RQ: What is the best way of introducing specialized, domain specific knowledge into an existing general word embedding model, in order to produce high quality embeddings for domain specific concepts?

Description:
Recent impressive results [1] have shown that specific domain knowledge can be expressed very accurately by word embeddings trained on a highly specialized corpus. However, it is to be expected that the quality and expressivity of more generic terms in such a model are suboptimal due to the variation of meanings in the concepts of a more generic corpus.

This project aims to investigate what is the best way to inject domain knowledge from a highly specialized corpus into a pre-existing general word embedding model trained on a large diverse corpus.
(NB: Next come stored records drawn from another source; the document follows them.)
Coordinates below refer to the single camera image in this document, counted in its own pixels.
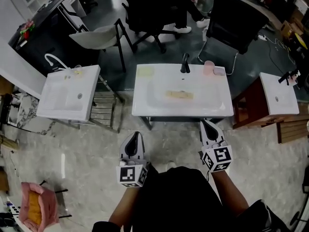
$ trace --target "black sleeve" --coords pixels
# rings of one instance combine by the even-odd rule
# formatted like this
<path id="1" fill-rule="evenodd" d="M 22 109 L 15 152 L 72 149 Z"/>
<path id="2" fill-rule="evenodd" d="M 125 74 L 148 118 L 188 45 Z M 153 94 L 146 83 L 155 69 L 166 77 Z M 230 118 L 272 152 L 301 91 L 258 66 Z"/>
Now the black sleeve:
<path id="1" fill-rule="evenodd" d="M 235 228 L 235 231 L 241 232 L 290 232 L 284 222 L 270 210 L 263 200 L 256 201 L 245 212 L 240 214 L 236 218 Z"/>
<path id="2" fill-rule="evenodd" d="M 120 228 L 112 222 L 96 222 L 92 232 L 120 232 Z"/>

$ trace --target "floor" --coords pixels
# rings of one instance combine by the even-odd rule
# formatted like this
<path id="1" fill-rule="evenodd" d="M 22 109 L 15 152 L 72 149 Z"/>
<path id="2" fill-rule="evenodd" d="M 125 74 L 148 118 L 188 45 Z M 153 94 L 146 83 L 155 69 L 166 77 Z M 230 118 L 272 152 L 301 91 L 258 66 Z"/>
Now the floor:
<path id="1" fill-rule="evenodd" d="M 108 220 L 125 188 L 116 182 L 121 143 L 135 131 L 140 131 L 145 143 L 145 157 L 163 172 L 172 160 L 178 166 L 196 168 L 207 173 L 198 151 L 201 149 L 198 124 L 156 122 L 152 131 L 131 115 L 133 92 L 121 92 L 126 99 L 124 120 L 119 134 L 99 127 L 81 126 L 80 130 L 59 124 L 54 137 L 5 127 L 5 135 L 19 138 L 21 150 L 10 153 L 2 149 L 8 173 L 11 195 L 20 193 L 20 182 L 40 183 L 46 180 L 54 190 L 69 189 L 59 197 L 73 217 L 62 219 L 64 232 L 91 231 L 99 220 Z M 233 148 L 234 162 L 229 175 L 249 204 L 264 199 L 286 224 L 302 207 L 304 169 L 308 163 L 306 138 L 280 145 L 276 126 L 263 129 L 231 130 L 226 119 L 219 123 Z M 65 177 L 61 157 L 65 155 Z"/>
<path id="2" fill-rule="evenodd" d="M 113 24 L 120 18 L 131 41 L 135 42 L 138 39 L 138 36 L 125 23 L 126 12 L 121 5 L 125 0 L 98 0 L 97 2 L 98 7 L 94 7 L 91 13 L 83 18 L 89 30 Z M 213 0 L 198 0 L 197 7 L 202 12 L 208 12 L 212 4 Z M 133 54 L 125 37 L 122 37 L 121 44 L 127 73 L 122 73 L 118 48 L 112 47 L 107 49 L 106 53 L 100 53 L 98 64 L 102 68 L 102 76 L 108 80 L 110 86 L 115 90 L 133 90 L 137 64 L 181 63 L 183 53 L 189 53 L 189 63 L 199 64 L 197 55 L 203 45 L 202 29 L 196 27 L 196 23 L 189 14 L 187 20 L 188 26 L 192 27 L 192 32 L 182 35 L 178 40 L 173 37 L 171 39 L 171 36 L 165 37 L 165 40 L 169 41 L 166 43 L 167 52 L 165 54 L 160 53 L 156 43 L 147 41 L 140 43 L 137 52 Z M 273 42 L 276 38 L 281 38 L 278 32 L 273 33 L 265 29 L 260 32 Z M 235 54 L 235 49 L 212 38 L 207 43 L 202 59 L 211 60 L 217 66 L 224 66 L 227 68 L 227 72 L 230 72 Z M 269 55 L 279 69 L 272 63 Z M 244 91 L 258 77 L 260 72 L 282 76 L 282 73 L 293 69 L 294 65 L 289 60 L 287 52 L 278 45 L 268 44 L 268 42 L 262 40 L 252 41 L 248 52 L 244 55 L 238 55 L 234 74 L 228 78 L 231 96 L 234 98 Z M 299 100 L 309 101 L 309 94 L 304 89 L 298 90 L 295 87 L 295 93 Z"/>
<path id="3" fill-rule="evenodd" d="M 84 19 L 89 29 L 112 24 L 117 18 L 124 21 L 121 0 L 98 0 L 98 3 L 99 6 Z M 211 0 L 201 1 L 198 7 L 206 11 L 210 4 Z M 11 139 L 18 138 L 21 145 L 21 149 L 14 153 L 2 148 L 11 195 L 20 194 L 22 181 L 40 183 L 46 180 L 54 190 L 67 188 L 69 191 L 59 196 L 62 204 L 60 213 L 69 213 L 73 217 L 61 220 L 63 231 L 91 231 L 96 221 L 108 220 L 125 190 L 116 182 L 115 166 L 121 143 L 137 130 L 144 137 L 145 157 L 160 172 L 165 170 L 169 160 L 173 160 L 178 166 L 196 168 L 205 175 L 207 167 L 202 165 L 197 153 L 201 149 L 198 124 L 156 122 L 153 130 L 148 131 L 131 115 L 137 64 L 180 63 L 184 52 L 190 54 L 191 63 L 197 63 L 196 56 L 203 44 L 202 30 L 190 17 L 188 24 L 193 27 L 192 33 L 167 43 L 168 50 L 163 55 L 156 44 L 149 42 L 140 44 L 137 53 L 132 54 L 123 38 L 126 74 L 121 71 L 117 48 L 101 53 L 99 62 L 103 76 L 114 89 L 126 90 L 121 92 L 126 105 L 119 134 L 89 126 L 75 130 L 56 123 L 52 137 L 6 126 L 5 135 Z M 265 30 L 262 32 L 272 40 L 278 37 Z M 133 32 L 128 30 L 128 33 L 132 41 L 136 40 Z M 232 97 L 242 92 L 260 72 L 281 74 L 269 59 L 266 45 L 263 41 L 252 42 L 248 52 L 239 56 L 235 74 L 228 79 Z M 203 57 L 229 69 L 234 54 L 233 49 L 211 39 Z M 271 55 L 283 72 L 292 69 L 286 53 L 279 47 L 271 45 Z M 299 99 L 307 98 L 306 93 L 297 92 L 296 95 Z M 308 164 L 307 138 L 280 145 L 275 125 L 263 129 L 232 130 L 229 119 L 219 125 L 233 148 L 234 162 L 229 168 L 231 179 L 249 204 L 264 199 L 272 211 L 288 224 L 295 212 L 301 210 L 305 200 L 301 185 Z M 61 168 L 63 157 L 64 170 Z M 212 179 L 210 184 L 215 188 Z"/>

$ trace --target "white sink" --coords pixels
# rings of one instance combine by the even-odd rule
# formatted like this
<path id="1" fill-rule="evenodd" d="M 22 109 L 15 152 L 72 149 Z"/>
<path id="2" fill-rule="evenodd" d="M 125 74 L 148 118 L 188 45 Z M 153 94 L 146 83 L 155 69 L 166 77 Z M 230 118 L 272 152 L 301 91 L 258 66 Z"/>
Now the white sink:
<path id="1" fill-rule="evenodd" d="M 132 114 L 232 116 L 232 101 L 226 76 L 204 75 L 203 65 L 189 67 L 190 73 L 181 73 L 181 64 L 138 65 Z"/>
<path id="2" fill-rule="evenodd" d="M 299 114 L 293 86 L 279 83 L 279 76 L 260 73 L 270 115 Z"/>
<path id="3" fill-rule="evenodd" d="M 94 65 L 48 74 L 37 116 L 87 121 L 99 72 Z"/>

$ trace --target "white wall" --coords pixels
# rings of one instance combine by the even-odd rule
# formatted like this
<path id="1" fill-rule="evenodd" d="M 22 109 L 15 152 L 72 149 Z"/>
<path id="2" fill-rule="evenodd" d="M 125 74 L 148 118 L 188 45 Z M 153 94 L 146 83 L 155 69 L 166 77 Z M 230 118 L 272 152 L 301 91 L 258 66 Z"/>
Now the white wall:
<path id="1" fill-rule="evenodd" d="M 8 42 L 25 20 L 11 0 L 0 0 L 0 17 L 0 36 Z"/>
<path id="2" fill-rule="evenodd" d="M 40 99 L 46 77 L 19 56 L 0 37 L 0 75 Z"/>

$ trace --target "dark green floor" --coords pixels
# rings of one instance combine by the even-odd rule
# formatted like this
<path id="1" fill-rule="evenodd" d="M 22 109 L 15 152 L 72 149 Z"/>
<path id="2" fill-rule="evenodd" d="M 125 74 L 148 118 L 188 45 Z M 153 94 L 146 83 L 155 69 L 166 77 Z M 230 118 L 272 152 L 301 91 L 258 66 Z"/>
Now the dark green floor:
<path id="1" fill-rule="evenodd" d="M 127 29 L 131 41 L 136 41 L 138 39 L 137 36 L 128 29 L 128 25 L 125 23 L 126 12 L 121 5 L 122 2 L 123 0 L 98 0 L 98 7 L 94 7 L 91 13 L 83 18 L 84 23 L 90 30 L 94 30 L 98 27 L 113 24 L 120 18 Z M 213 0 L 199 0 L 197 7 L 200 11 L 208 11 L 212 3 Z M 125 37 L 122 37 L 121 44 L 126 63 L 126 73 L 122 73 L 117 47 L 107 49 L 106 53 L 101 51 L 98 64 L 102 68 L 102 76 L 114 90 L 133 90 L 137 64 L 181 63 L 183 53 L 190 54 L 189 63 L 199 64 L 197 55 L 203 45 L 202 29 L 196 27 L 196 23 L 189 14 L 187 18 L 188 25 L 192 27 L 192 32 L 182 35 L 178 40 L 166 43 L 167 52 L 165 54 L 160 53 L 156 43 L 146 41 L 140 43 L 137 52 L 133 54 Z M 280 39 L 278 32 L 272 33 L 265 29 L 262 29 L 260 32 L 272 41 L 275 41 L 275 38 Z M 234 74 L 228 77 L 232 98 L 244 91 L 258 77 L 260 72 L 282 76 L 281 72 L 286 73 L 294 69 L 294 65 L 290 62 L 285 50 L 278 45 L 271 43 L 269 45 L 271 57 L 281 71 L 278 70 L 269 58 L 268 42 L 261 40 L 252 41 L 248 52 L 244 55 L 238 55 Z M 202 54 L 202 58 L 213 61 L 216 66 L 224 66 L 227 72 L 230 72 L 235 53 L 235 49 L 211 38 L 207 43 L 206 50 Z M 299 100 L 309 101 L 309 95 L 303 88 L 298 90 L 295 87 L 295 93 Z"/>
The goal is to enrich the existing model with (or improve existing) embeddings for domain specific concepts, while leaving general embeddings untouched.

Compared to training an entirely new model from scratch on a domain specific corpus, this approach is not only expected to yield better quality embeddings both for general and domain specific concepts, but is also more flexible and scalable for training specialized models for several different domains. It improves maintainability (i.e. maintaining one generic model and specializing on the fly) as well as scalability (requires less effort to introduce new domain specific applications on the fly).

One possible approach is to start from a pre-trained general model (that possibly already includes some domain specific terms). Domain specific training then entails feeding only examples for the specialized terms from the specialized domain corpus to train domain specific embeddings, while leaving the general embeddings untouched.

Tasks:

Literature research of existing state of the art methods for enriching word embedding models.
Develop method for injecting domain specific embeddings into existing model.
- Test if it is necessary and determine how to best filter for domain specific terms when
  obtaining synonyms for a given term.
Compare and benchmark against embeddings trained from scratch on the domain specific corpus alone. This
serves as a baseline test.
Evaluation will be done based on a given test set of domain specific terms.

[1] Tshitoyan et al., Nature 571, 95 (2019).